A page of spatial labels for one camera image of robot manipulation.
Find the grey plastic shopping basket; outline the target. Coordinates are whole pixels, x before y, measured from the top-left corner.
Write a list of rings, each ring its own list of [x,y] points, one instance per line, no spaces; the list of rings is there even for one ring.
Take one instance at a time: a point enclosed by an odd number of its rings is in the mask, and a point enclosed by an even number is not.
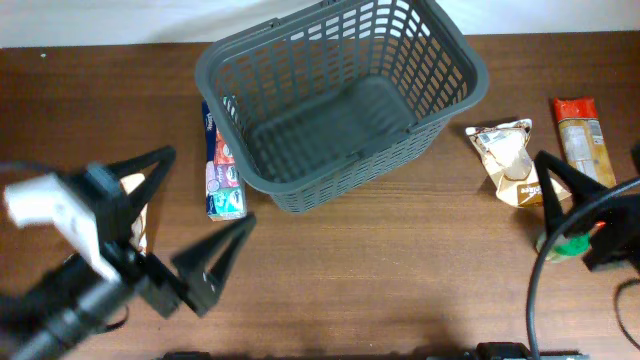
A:
[[[195,82],[243,180],[304,213],[421,156],[489,74],[434,1],[322,1],[213,43]]]

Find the green lid spice jar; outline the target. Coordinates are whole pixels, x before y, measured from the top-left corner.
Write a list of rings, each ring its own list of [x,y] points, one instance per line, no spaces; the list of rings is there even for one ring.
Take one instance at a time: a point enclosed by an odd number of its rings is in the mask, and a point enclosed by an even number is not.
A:
[[[560,235],[545,257],[546,262],[559,263],[584,255],[590,249],[590,235],[582,234],[566,238]]]

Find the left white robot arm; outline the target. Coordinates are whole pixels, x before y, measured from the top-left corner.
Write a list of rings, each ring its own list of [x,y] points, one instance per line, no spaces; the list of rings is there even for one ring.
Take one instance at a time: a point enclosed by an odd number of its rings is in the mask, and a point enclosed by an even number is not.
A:
[[[170,266],[131,241],[134,223],[175,159],[175,149],[165,146],[70,172],[34,162],[1,165],[40,173],[3,191],[15,226],[52,225],[75,249],[23,295],[2,296],[2,358],[58,359],[87,338],[119,328],[111,317],[136,297],[163,318],[181,305],[199,317],[217,305],[256,226],[254,214],[178,253]]]

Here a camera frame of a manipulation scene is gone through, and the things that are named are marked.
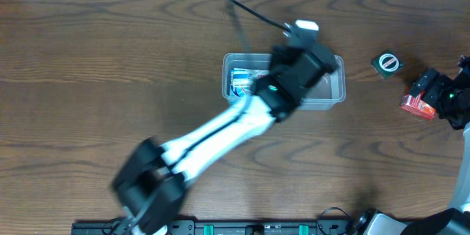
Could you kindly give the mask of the red small box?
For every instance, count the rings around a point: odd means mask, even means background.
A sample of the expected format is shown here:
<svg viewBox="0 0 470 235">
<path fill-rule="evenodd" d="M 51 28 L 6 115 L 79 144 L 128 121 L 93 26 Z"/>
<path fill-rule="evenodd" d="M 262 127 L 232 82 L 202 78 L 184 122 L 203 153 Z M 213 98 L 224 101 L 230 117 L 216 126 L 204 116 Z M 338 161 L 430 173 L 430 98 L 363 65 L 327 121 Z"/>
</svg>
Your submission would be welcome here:
<svg viewBox="0 0 470 235">
<path fill-rule="evenodd" d="M 412 96 L 409 93 L 410 89 L 410 87 L 405 88 L 404 95 L 399 105 L 400 109 L 419 118 L 432 120 L 435 117 L 436 110 L 422 100 L 424 93 L 420 92 L 417 96 Z"/>
</svg>

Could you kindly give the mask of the white Panadol box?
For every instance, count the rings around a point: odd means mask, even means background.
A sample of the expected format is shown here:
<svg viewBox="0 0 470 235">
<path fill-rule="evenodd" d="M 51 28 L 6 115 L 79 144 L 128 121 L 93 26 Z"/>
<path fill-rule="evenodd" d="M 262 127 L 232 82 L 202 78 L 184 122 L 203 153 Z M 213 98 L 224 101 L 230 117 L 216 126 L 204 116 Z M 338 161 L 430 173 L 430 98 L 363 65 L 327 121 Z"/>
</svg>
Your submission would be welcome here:
<svg viewBox="0 0 470 235">
<path fill-rule="evenodd" d="M 233 86 L 249 85 L 254 79 L 266 76 L 268 73 L 268 70 L 234 68 L 230 80 Z"/>
</svg>

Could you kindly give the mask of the blue cooling patch box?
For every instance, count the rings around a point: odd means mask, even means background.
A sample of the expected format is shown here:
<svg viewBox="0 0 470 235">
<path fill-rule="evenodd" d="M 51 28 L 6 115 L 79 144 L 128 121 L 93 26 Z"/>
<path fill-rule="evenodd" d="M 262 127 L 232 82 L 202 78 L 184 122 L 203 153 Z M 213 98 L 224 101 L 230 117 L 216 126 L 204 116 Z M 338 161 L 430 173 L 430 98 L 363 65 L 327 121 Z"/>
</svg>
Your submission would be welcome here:
<svg viewBox="0 0 470 235">
<path fill-rule="evenodd" d="M 243 97 L 245 96 L 246 94 L 248 93 L 251 93 L 251 86 L 252 84 L 254 83 L 254 81 L 256 79 L 254 79 L 251 84 L 249 85 L 241 85 L 241 86 L 233 86 L 231 84 L 231 80 L 230 80 L 230 75 L 229 75 L 229 91 L 230 91 L 230 96 L 233 96 L 233 97 Z"/>
</svg>

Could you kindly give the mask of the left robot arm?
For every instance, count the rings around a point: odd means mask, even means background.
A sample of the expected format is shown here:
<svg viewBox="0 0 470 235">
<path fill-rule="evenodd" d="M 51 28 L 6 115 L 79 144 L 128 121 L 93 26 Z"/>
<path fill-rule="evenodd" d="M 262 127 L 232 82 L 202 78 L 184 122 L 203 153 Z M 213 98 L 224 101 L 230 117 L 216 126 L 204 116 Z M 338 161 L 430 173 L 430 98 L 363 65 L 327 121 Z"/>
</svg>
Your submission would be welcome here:
<svg viewBox="0 0 470 235">
<path fill-rule="evenodd" d="M 311 88 L 337 69 L 318 33 L 314 22 L 289 26 L 286 45 L 273 48 L 269 73 L 253 81 L 250 93 L 182 137 L 163 144 L 148 138 L 134 149 L 111 183 L 127 213 L 125 234 L 164 234 L 206 169 L 287 119 Z"/>
</svg>

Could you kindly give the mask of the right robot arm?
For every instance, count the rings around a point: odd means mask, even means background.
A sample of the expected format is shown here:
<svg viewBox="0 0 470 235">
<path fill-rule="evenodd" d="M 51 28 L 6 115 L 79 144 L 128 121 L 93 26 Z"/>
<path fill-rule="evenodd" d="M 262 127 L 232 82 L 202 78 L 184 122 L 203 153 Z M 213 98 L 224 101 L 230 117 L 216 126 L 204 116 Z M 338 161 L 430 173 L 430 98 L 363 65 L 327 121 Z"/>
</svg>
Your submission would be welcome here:
<svg viewBox="0 0 470 235">
<path fill-rule="evenodd" d="M 426 70 L 406 94 L 412 101 L 429 105 L 452 129 L 463 132 L 463 156 L 447 209 L 411 222 L 370 208 L 348 223 L 346 234 L 469 235 L 469 57 L 461 56 L 458 67 L 454 79 L 433 68 Z"/>
</svg>

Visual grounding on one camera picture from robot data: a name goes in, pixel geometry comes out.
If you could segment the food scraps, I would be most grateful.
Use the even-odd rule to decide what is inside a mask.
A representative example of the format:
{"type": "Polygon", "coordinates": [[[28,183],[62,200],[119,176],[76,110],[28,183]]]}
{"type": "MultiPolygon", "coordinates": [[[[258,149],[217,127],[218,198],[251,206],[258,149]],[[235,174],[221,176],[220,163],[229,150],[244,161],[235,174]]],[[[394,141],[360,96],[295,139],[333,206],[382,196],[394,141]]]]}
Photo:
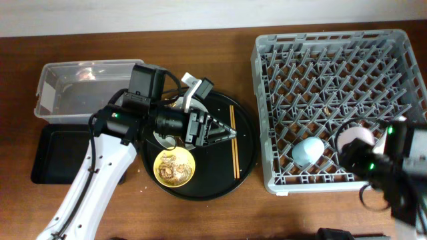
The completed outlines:
{"type": "Polygon", "coordinates": [[[157,173],[167,184],[178,186],[190,179],[193,168],[187,159],[164,153],[160,158],[157,173]]]}

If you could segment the yellow bowl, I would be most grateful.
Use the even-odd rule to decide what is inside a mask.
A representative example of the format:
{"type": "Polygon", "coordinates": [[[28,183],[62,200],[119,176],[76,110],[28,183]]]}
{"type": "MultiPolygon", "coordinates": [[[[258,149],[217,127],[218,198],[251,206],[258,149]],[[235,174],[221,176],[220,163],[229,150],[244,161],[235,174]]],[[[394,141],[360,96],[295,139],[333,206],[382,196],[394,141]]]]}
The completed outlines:
{"type": "Polygon", "coordinates": [[[155,179],[165,187],[181,187],[189,182],[195,173],[195,159],[183,147],[171,147],[161,151],[153,163],[155,179]]]}

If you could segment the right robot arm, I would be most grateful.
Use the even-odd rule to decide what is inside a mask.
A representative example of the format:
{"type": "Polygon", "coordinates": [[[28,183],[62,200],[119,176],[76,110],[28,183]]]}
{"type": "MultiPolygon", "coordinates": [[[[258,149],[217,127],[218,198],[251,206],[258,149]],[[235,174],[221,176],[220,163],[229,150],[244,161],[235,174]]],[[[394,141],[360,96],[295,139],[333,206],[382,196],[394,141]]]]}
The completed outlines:
{"type": "Polygon", "coordinates": [[[426,124],[377,120],[384,150],[374,150],[373,133],[343,123],[334,138],[340,167],[383,193],[403,239],[426,238],[426,124]]]}

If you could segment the blue cup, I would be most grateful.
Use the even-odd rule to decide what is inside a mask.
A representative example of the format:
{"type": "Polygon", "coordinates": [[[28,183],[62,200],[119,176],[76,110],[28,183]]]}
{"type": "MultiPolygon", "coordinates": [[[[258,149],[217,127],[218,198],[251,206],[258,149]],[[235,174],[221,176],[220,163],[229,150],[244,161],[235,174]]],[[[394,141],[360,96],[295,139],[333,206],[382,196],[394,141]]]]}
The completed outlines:
{"type": "Polygon", "coordinates": [[[292,158],[299,166],[314,164],[325,150],[324,143],[317,137],[308,137],[292,149],[292,158]]]}

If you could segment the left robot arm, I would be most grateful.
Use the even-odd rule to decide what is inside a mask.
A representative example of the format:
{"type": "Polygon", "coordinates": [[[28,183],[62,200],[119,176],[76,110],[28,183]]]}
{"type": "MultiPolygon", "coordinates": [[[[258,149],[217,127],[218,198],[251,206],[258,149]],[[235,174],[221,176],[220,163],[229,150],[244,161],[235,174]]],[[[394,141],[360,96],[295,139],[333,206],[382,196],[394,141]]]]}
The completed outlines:
{"type": "Polygon", "coordinates": [[[236,130],[206,111],[190,107],[191,98],[211,91],[208,79],[136,64],[129,86],[116,92],[88,121],[85,159],[61,206],[38,239],[93,239],[105,209],[127,168],[133,163],[144,132],[163,139],[180,137],[194,147],[236,138],[236,130]]]}

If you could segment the pink cup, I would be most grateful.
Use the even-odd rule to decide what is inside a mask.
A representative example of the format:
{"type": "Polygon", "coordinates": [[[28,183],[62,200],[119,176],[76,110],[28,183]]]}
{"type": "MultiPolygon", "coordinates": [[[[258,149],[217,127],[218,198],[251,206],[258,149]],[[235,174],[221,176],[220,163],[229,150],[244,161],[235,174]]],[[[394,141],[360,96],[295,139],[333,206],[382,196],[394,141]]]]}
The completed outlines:
{"type": "Polygon", "coordinates": [[[344,145],[351,143],[355,139],[360,139],[371,146],[375,145],[374,135],[369,129],[364,127],[351,127],[338,135],[338,152],[341,153],[344,145]]]}

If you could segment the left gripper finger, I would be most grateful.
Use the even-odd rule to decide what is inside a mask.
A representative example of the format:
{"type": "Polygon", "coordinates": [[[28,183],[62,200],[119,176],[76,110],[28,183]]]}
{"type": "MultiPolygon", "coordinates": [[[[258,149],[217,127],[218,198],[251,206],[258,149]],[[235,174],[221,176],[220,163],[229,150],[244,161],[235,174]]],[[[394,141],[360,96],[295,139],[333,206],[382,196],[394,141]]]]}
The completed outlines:
{"type": "Polygon", "coordinates": [[[217,133],[209,133],[207,135],[207,138],[205,139],[205,145],[213,145],[216,143],[234,139],[235,137],[236,137],[236,133],[234,132],[224,131],[224,132],[217,132],[217,133]]]}
{"type": "Polygon", "coordinates": [[[221,122],[219,119],[215,118],[213,115],[207,116],[207,124],[209,125],[208,131],[207,131],[209,135],[215,135],[220,133],[226,134],[226,135],[236,134],[235,129],[221,122]]]}

▶ _What is being asked_
From the entries above, pull out each line that includes "kindly".

▶ _Result below_
Could you kindly give the mask of the red small box?
Could you kindly give the mask of the white Panadol box?
Could you kindly give the mask of the blue cooling patch box?
Could you kindly give the mask of the left robot arm?
Could you kindly give the mask of the right robot arm?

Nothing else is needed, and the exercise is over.